_What you have to do_.
Using the material below, count the lines that contain the word "data" and report the number only.

------------------------------------------------------------

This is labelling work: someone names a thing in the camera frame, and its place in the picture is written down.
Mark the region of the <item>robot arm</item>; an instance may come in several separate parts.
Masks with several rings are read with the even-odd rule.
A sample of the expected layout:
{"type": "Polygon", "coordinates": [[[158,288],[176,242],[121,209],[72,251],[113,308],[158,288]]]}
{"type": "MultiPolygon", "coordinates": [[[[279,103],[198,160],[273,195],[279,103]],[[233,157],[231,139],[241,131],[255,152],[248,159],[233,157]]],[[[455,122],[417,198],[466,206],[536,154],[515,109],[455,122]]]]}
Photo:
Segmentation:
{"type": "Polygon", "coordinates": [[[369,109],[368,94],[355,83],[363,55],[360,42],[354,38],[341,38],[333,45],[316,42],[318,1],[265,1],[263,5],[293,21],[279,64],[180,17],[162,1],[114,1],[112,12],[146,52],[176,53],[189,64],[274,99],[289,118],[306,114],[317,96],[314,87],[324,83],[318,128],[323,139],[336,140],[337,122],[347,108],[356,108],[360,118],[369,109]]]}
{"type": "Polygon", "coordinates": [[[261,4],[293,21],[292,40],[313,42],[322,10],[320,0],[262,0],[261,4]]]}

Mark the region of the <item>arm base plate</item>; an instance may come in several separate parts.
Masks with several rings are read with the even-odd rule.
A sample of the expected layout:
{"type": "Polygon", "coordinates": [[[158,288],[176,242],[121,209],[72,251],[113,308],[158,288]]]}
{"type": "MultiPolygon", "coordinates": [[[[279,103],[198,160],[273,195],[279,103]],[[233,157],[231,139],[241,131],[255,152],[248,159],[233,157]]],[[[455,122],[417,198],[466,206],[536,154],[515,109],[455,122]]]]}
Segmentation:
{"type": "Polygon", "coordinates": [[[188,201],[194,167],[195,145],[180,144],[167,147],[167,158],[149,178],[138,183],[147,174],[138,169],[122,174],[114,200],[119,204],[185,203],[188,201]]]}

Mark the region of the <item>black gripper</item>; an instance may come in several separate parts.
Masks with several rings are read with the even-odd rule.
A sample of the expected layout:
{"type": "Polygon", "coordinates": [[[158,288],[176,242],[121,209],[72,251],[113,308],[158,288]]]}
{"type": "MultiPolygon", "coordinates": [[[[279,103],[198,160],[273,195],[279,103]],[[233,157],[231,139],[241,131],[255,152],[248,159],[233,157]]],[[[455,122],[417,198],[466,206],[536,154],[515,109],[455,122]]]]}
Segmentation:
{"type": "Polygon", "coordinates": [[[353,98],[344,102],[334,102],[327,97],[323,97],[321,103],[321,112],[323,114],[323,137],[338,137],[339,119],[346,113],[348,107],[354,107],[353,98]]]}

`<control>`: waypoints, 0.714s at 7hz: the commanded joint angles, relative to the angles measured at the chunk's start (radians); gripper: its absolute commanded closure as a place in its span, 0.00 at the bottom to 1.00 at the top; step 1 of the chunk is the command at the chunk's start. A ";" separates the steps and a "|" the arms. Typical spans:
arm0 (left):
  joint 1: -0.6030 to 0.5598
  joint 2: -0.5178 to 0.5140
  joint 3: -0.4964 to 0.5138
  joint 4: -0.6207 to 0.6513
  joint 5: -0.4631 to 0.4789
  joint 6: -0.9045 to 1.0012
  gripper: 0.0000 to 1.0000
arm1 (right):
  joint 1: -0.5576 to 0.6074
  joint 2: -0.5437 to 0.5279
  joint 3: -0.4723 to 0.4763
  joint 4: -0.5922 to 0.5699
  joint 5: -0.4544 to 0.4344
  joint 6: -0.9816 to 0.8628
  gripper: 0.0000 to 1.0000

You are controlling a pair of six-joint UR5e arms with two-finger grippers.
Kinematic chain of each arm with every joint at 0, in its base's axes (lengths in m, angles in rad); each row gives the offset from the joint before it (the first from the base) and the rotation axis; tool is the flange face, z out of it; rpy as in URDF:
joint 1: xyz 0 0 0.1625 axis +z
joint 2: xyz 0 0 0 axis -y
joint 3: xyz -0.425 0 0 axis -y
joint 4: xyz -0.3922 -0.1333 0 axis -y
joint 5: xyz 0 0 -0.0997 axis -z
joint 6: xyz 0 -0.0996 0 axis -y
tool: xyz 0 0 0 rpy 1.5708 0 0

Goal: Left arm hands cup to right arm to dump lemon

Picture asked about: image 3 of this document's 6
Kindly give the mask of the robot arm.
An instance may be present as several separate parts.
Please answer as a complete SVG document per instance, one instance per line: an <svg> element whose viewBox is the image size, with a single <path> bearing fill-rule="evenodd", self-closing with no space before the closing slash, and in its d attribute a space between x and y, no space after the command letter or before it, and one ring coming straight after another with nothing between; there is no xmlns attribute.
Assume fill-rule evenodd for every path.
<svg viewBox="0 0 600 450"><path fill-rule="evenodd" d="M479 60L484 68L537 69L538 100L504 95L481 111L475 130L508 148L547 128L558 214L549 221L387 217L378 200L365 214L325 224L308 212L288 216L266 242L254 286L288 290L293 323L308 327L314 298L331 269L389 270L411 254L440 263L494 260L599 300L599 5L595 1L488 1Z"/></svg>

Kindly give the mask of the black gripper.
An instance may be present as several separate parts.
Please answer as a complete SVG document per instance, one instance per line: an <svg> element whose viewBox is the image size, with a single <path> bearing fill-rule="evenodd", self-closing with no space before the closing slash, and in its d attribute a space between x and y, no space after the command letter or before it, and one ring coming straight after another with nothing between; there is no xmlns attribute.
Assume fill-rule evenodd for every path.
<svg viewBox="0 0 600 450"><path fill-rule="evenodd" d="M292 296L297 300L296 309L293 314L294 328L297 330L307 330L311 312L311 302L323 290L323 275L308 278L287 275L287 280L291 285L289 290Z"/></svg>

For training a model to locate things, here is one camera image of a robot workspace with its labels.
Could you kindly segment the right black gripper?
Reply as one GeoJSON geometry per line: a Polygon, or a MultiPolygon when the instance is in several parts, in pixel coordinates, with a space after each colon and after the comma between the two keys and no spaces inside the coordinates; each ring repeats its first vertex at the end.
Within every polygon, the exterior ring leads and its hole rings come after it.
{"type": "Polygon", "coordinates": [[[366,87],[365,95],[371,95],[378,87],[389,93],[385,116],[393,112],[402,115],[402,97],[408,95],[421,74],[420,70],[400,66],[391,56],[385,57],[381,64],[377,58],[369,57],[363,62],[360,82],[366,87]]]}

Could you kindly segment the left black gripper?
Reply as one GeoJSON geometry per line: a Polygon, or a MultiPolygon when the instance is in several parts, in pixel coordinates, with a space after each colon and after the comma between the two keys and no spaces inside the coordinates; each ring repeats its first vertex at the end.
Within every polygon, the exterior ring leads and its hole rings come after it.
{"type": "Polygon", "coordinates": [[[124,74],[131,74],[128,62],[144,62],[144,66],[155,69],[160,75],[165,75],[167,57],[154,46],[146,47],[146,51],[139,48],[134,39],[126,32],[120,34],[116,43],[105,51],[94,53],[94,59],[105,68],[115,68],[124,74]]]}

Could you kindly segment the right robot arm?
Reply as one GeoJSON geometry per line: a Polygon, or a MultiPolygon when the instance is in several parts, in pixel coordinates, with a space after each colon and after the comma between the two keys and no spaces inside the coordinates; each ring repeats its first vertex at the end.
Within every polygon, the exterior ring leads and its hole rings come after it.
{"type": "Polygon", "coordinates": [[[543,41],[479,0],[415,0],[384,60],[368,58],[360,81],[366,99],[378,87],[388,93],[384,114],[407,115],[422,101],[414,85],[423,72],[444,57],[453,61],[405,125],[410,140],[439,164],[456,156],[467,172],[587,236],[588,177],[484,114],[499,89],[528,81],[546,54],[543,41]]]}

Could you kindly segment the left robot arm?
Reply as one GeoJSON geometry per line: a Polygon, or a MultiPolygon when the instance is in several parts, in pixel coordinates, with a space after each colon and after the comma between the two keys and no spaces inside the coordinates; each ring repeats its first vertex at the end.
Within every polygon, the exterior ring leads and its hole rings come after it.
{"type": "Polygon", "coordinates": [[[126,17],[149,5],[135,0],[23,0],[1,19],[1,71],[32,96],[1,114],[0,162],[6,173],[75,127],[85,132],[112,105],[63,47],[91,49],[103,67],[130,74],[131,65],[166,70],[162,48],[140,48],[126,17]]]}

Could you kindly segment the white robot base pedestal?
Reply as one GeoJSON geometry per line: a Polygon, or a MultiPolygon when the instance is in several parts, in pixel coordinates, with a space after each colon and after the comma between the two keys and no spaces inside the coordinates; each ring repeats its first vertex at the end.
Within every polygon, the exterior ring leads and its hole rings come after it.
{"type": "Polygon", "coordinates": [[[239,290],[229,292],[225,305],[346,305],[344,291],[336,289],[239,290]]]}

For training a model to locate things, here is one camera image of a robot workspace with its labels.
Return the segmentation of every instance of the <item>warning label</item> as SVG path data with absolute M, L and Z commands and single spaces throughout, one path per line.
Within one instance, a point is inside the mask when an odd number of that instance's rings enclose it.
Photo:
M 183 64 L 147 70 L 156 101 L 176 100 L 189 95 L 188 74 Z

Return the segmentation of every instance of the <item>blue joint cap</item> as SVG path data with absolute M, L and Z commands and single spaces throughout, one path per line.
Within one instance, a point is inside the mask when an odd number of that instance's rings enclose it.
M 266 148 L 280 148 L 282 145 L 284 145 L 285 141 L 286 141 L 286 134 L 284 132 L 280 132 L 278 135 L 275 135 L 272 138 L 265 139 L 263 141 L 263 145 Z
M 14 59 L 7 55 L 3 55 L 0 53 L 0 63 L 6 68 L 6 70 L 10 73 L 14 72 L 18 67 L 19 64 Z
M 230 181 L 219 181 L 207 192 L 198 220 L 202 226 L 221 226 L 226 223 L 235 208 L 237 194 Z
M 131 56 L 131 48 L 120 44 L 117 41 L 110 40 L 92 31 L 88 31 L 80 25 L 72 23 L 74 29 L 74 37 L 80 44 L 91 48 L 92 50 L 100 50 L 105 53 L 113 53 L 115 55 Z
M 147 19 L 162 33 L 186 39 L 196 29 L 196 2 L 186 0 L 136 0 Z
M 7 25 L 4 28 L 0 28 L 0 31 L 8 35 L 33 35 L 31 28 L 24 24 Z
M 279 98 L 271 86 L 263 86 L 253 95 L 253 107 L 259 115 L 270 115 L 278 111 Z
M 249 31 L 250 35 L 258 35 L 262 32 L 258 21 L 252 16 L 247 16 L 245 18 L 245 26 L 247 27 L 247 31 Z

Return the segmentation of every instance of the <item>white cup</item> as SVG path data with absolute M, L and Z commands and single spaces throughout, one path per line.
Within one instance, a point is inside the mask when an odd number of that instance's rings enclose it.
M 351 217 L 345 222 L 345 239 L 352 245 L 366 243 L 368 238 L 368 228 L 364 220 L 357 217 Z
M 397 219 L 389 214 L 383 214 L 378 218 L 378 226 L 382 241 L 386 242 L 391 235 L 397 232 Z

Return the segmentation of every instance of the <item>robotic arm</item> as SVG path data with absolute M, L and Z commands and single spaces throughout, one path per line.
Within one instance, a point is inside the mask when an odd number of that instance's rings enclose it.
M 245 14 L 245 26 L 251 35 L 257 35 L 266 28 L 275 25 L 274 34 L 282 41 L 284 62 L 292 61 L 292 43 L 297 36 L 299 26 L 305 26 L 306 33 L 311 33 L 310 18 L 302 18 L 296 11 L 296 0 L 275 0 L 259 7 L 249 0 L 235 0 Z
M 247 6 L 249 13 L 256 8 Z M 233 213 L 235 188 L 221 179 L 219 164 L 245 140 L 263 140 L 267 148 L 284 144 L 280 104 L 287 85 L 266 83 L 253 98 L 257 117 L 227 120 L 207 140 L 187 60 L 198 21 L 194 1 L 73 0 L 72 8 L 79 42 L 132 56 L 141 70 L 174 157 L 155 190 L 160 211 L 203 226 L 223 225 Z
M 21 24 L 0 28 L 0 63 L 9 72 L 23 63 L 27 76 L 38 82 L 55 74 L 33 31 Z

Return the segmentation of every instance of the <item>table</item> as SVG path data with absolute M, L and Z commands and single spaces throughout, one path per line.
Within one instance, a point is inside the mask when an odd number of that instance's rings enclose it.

------------------------------------------------------------

_Written answer_.
5